Print back every record below, exactly as it stands.
(INFORMATION SUPPLIED Opens)
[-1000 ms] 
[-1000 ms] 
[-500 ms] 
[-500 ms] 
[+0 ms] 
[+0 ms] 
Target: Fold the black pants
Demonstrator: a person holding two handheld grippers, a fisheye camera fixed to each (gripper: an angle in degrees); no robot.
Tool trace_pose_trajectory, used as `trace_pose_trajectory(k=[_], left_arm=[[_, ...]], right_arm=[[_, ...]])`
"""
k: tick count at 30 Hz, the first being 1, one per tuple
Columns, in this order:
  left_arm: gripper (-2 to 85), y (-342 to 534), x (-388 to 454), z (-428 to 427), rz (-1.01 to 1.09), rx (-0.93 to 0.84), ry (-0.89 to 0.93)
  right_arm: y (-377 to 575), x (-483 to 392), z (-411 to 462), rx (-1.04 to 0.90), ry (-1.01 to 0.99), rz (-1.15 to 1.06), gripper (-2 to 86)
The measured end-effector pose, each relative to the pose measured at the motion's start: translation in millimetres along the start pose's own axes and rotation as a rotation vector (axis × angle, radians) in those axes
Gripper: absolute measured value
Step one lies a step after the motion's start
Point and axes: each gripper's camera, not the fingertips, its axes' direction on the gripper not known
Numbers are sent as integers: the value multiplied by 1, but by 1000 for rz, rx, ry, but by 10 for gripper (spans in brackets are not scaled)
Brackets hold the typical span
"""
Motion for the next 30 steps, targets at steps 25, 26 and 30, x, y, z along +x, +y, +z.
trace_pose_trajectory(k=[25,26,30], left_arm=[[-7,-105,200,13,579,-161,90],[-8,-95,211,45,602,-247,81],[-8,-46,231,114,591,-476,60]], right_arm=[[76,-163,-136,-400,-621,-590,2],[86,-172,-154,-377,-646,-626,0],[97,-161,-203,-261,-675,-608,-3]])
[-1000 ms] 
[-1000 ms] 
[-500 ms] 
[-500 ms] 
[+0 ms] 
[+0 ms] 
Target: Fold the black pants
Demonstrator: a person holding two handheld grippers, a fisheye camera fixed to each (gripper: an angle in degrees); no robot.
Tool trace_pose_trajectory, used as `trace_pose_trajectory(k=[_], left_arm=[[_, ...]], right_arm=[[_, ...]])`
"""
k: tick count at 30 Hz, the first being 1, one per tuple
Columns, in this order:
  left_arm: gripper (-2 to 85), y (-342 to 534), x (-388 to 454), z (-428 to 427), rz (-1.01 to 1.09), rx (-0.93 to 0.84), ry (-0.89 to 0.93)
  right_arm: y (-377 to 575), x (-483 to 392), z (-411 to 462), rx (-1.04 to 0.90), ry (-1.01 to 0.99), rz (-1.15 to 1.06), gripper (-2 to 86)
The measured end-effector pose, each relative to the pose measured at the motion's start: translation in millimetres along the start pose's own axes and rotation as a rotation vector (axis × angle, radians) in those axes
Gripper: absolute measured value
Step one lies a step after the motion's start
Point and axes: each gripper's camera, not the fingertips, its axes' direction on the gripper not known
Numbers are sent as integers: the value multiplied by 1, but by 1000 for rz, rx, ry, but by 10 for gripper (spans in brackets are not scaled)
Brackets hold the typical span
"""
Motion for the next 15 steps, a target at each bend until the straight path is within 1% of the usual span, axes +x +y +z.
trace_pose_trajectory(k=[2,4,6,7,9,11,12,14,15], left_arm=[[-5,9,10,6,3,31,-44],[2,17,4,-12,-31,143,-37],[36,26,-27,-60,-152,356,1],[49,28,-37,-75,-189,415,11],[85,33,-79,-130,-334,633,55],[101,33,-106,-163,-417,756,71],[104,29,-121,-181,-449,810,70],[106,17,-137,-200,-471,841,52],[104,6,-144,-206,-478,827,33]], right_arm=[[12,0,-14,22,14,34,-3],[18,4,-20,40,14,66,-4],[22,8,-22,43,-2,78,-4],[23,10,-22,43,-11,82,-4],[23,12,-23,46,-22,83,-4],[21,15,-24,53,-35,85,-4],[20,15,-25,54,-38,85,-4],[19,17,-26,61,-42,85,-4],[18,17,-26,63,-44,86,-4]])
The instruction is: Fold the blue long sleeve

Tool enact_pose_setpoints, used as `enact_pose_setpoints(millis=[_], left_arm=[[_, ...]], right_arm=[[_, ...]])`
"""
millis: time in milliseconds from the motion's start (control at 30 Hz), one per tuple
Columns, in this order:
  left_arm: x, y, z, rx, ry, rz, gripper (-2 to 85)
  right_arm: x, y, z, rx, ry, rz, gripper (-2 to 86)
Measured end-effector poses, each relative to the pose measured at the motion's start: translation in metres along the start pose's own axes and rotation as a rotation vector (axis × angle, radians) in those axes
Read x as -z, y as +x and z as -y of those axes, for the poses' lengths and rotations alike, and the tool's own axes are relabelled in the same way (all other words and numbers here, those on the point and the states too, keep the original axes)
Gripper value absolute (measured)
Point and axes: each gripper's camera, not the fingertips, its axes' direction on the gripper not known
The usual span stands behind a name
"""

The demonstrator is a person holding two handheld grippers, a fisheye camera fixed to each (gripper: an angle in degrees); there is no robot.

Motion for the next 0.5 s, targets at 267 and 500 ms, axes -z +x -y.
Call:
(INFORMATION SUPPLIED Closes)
▶ _ANSWER BOX_:
[-1000 ms] 
[-1000 ms] 
[-500 ms] 
[-500 ms] 
[+0 ms] 
[+0 ms] 
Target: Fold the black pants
Demonstrator: a person holding two handheld grippers, a fisheye camera fixed to each (gripper: an angle in degrees); no robot.
Tool trace_pose_trajectory, used as `trace_pose_trajectory(k=[_], left_arm=[[_, ...]], right_arm=[[_, ...]])`
"""
k: tick count at 30 Hz, the first being 1, one per tuple
Columns, in this order:
  left_arm: gripper (-2 to 85), y (-342 to 534), x (-388 to 454), z (-428 to 427), rz (-1.01 to 1.09), rx (-0.93 to 0.84), ry (-0.89 to 0.93)
  right_arm: y (-377 to 575), x (-483 to 392), z (-411 to 462), rx (-1.04 to 0.90), ry (-1.01 to 0.99), rz (-1.15 to 1.06), gripper (-2 to 86)
The measured end-effector pose, each relative to the pose measured at the motion's start: translation in millimetres along the start pose's own axes and rotation as a rotation vector (axis × angle, radians) in those axes
Gripper: absolute measured value
Step one lies a step after the motion's start
Point and axes: each gripper's camera, not the fingertips, its axes' direction on the gripper not known
Numbers are sent as integers: the value multiplied by 1, but by 1000 for rz, rx, ry, but by 10 for gripper (spans in brackets are not scaled)
Brackets hold the typical span
"""
Motion for the next 30 steps, targets at steps 25, 26 and 30, x, y, z along +x, +y, +z.
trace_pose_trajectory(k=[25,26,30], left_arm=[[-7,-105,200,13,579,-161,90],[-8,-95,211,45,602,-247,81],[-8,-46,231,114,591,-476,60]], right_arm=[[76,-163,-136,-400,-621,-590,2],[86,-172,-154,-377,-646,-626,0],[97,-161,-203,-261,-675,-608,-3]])
[-1000 ms] 
[-1000 ms] 
[-500 ms] 
[-500 ms] 
[+0 ms] 
[+0 ms] 
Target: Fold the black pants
Demonstrator: a person holding two handheld grippers, a fisheye camera fixed to each (gripper: an angle in degrees); no robot.
Tool trace_pose_trajectory, used as `trace_pose_trajectory(k=[_], left_arm=[[_, ...]], right_arm=[[_, ...]])`
"""
k: tick count at 30 Hz, the first being 1, one per tuple
Columns, in this order:
  left_arm: gripper (-2 to 85), y (-342 to 534), x (-388 to 454), z (-428 to 427), rz (-1.01 to 1.09), rx (-0.93 to 0.84), ry (-0.89 to 0.93)
  right_arm: y (-377 to 575), x (-483 to 392), z (-411 to 462), rx (-1.04 to 0.90), ry (-1.01 to 0.99), rz (-1.15 to 1.06), gripper (-2 to 86)
The measured end-effector pose, each relative to the pose measured at the motion's start: translation in millimetres along the start pose's own axes and rotation as a rotation vector (axis × angle, radians) in those axes
Gripper: absolute measured value
Step one lies a step after the motion's start
Point and axes: each gripper's camera, not the fingertips, its axes' direction on the gripper not known
Numbers are sent as integers: the value multiplied by 1, but by 1000 for rz, rx, ry, but by 10 for gripper (spans in brackets are not scaled)
Brackets hold the typical span
"""
Motion for the next 15 steps, a target at each bend until the straight path is within 1% of the usual span, axes +x +y +z.
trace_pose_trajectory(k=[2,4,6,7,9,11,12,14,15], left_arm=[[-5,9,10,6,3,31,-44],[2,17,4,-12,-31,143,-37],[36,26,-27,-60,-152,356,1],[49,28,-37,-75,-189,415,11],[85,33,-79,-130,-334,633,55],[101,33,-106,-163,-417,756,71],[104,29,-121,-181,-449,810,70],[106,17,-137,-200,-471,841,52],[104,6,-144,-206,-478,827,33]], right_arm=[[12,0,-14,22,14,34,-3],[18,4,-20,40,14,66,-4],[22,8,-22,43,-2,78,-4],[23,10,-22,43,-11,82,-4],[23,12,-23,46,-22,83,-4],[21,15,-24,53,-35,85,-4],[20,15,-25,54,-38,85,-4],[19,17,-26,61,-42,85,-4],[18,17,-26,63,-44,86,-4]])
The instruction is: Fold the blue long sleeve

Tool enact_pose_setpoints, used as `enact_pose_setpoints(millis=[_], left_arm=[[_, ...]], right_arm=[[_, ...]])`
"""
millis: time in milliseconds from the motion's start (control at 30 Hz), one per tuple
Columns, in this order:
  left_arm: x, y, z, rx, ry, rz, gripper (-2 to 85)
  right_arm: x, y, z, rx, ry, rz, gripper (-2 to 86)
Measured end-effector poses, each relative to the pose measured at the motion's start: translation in metres along the start pose's own axes and rotation as a rotation vector (axis × angle, radians) in those axes
Read x as -z, y as +x and z as -y of those axes, for the poses' lengths and rotations alike, and the tool's own axes are relabelled in the same way (all other words and numbers here, those on the point and the states too, keep the original axes)
Gripper value absolute (measured)
Point and axes: each gripper's camera, not the fingertips, its axes' direction on the gripper not known
The usual span stands behind a name
"""

The demonstrator is a person holding two handheld grippers, a fisheye camera fixed to each (gripper: an angle in degrees); there is no robot.

Motion for the next 0.5 s, targets at 267 and 500 ms, axes -z +x -y.
Call:

This answer has been given in full.